[Description of the task]: From the line that includes "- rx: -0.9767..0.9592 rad" to the last line of the data, quote each line precisely; both boundary lines belong in the answer.

Records contained in a dataset
+ + + +
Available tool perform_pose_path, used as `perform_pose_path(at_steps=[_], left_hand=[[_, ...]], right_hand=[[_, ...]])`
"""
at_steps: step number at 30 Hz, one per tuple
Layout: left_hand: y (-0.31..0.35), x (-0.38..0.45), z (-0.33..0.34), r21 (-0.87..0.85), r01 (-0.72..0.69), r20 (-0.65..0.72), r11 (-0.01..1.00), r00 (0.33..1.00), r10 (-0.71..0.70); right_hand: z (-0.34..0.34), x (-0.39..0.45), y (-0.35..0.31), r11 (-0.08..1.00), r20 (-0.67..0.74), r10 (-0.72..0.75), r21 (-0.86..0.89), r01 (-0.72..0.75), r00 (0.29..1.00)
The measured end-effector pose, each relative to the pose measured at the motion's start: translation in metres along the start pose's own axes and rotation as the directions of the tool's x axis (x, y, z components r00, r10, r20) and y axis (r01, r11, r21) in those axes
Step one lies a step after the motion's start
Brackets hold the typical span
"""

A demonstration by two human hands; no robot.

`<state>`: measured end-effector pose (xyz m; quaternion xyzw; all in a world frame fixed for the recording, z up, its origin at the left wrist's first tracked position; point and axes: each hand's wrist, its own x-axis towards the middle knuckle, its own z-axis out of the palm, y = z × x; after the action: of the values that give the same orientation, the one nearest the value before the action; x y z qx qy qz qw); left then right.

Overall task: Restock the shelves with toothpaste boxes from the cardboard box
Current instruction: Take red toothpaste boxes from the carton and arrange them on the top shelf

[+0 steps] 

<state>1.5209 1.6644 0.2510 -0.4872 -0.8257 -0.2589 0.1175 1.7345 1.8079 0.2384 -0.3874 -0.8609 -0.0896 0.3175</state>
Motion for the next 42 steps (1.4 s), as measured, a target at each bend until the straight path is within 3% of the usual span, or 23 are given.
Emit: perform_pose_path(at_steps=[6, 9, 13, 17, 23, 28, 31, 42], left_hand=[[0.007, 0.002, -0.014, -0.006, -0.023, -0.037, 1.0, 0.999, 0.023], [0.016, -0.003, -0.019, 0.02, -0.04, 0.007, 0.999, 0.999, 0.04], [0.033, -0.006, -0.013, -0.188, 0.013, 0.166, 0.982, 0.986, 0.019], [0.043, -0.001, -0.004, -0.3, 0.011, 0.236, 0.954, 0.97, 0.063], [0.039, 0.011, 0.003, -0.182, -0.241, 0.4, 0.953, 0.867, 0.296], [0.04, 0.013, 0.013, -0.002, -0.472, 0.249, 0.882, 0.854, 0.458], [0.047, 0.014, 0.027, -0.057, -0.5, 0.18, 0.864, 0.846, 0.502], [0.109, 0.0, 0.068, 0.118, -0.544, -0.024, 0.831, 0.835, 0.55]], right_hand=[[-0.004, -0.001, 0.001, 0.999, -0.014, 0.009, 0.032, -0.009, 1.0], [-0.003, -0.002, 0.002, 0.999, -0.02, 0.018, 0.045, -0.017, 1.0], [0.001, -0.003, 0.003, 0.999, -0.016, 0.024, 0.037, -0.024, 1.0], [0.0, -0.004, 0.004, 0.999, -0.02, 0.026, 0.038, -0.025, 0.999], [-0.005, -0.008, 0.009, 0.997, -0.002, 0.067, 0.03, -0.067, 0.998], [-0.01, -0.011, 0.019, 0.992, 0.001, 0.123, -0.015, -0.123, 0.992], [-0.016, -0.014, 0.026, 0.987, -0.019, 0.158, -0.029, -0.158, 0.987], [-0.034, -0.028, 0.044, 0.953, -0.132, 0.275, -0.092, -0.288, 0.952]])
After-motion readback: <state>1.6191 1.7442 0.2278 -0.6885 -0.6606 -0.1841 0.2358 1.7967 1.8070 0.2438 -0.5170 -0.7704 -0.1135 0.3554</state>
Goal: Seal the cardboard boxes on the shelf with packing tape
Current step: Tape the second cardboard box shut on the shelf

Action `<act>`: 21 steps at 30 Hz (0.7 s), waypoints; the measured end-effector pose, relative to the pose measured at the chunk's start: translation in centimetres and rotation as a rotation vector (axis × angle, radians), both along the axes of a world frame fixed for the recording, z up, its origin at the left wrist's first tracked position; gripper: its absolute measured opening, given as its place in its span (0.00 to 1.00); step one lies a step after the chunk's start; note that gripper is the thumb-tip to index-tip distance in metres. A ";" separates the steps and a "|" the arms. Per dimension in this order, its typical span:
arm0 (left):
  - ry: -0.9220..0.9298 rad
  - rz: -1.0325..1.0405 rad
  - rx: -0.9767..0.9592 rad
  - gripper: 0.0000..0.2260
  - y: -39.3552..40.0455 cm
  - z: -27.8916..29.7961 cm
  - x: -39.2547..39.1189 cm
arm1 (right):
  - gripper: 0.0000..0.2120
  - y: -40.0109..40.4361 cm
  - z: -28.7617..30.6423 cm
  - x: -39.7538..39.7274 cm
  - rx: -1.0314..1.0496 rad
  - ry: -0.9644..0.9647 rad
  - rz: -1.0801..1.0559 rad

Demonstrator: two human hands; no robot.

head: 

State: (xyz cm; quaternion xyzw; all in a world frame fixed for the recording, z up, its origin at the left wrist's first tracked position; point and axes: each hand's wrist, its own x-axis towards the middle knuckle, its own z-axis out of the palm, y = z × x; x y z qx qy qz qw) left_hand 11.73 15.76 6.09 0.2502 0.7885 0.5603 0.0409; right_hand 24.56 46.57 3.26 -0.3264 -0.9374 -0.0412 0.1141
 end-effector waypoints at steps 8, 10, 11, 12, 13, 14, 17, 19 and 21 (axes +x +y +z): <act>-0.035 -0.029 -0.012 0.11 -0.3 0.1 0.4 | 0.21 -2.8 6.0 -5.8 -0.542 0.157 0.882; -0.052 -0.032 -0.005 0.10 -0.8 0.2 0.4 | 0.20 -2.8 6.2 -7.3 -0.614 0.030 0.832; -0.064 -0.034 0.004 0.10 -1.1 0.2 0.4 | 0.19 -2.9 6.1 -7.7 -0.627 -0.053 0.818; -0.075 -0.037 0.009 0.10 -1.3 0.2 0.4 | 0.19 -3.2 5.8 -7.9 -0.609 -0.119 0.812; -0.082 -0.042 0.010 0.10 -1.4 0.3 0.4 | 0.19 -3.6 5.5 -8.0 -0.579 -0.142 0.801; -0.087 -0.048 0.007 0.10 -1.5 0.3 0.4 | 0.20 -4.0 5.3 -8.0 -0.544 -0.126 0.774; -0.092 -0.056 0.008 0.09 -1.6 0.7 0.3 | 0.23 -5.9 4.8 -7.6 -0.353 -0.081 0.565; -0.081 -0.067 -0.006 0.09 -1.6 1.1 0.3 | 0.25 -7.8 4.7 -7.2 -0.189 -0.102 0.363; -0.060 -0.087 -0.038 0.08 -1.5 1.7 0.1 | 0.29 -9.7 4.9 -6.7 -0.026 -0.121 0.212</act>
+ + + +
[Problem solution]:
  - rx: -0.9767..0.9592 rad
  - gripper: 0.0000..0.2260
  - y: -39.3552..40.0455 cm
  - z: -27.8916..29.7961 cm
  - x: -39.2547..39.1189 cm
arm1 (right):
  - gripper: 0.0000..0.2120
  - y: -40.0109..40.4361 cm
  - z: -28.7617..30.6423 cm
  - x: -39.7538..39.7274 cm
  - rx: -1.0314..1.0496 rad
  - ry: -0.9644..0.9647 rad
  - rz: -1.0801..1.0559 rad

Demonstrator: two human hands; no robot.

head: 

State: (xyz cm; quaternion xyzw; all in a world frame fixed for the recording, z up, its origin at the left wrist's first tracked position; point and axes: each hand's wrist, its own x-axis towards the middle knuckle, its own z-axis out of the palm, y = z × x; x y z qx qy qz qw) left_hand 11.73 15.76 6.09 0.2502 0.7885 0.5603 0.0409; right_hand 24.56 46.57 3.26 -0.3264 -0.9374 -0.0412 0.1141
 end-effector waypoints at steps 8, 10, 11, 12, 13, 14, 17, 19 and 21 (axes +x +y +z): <act>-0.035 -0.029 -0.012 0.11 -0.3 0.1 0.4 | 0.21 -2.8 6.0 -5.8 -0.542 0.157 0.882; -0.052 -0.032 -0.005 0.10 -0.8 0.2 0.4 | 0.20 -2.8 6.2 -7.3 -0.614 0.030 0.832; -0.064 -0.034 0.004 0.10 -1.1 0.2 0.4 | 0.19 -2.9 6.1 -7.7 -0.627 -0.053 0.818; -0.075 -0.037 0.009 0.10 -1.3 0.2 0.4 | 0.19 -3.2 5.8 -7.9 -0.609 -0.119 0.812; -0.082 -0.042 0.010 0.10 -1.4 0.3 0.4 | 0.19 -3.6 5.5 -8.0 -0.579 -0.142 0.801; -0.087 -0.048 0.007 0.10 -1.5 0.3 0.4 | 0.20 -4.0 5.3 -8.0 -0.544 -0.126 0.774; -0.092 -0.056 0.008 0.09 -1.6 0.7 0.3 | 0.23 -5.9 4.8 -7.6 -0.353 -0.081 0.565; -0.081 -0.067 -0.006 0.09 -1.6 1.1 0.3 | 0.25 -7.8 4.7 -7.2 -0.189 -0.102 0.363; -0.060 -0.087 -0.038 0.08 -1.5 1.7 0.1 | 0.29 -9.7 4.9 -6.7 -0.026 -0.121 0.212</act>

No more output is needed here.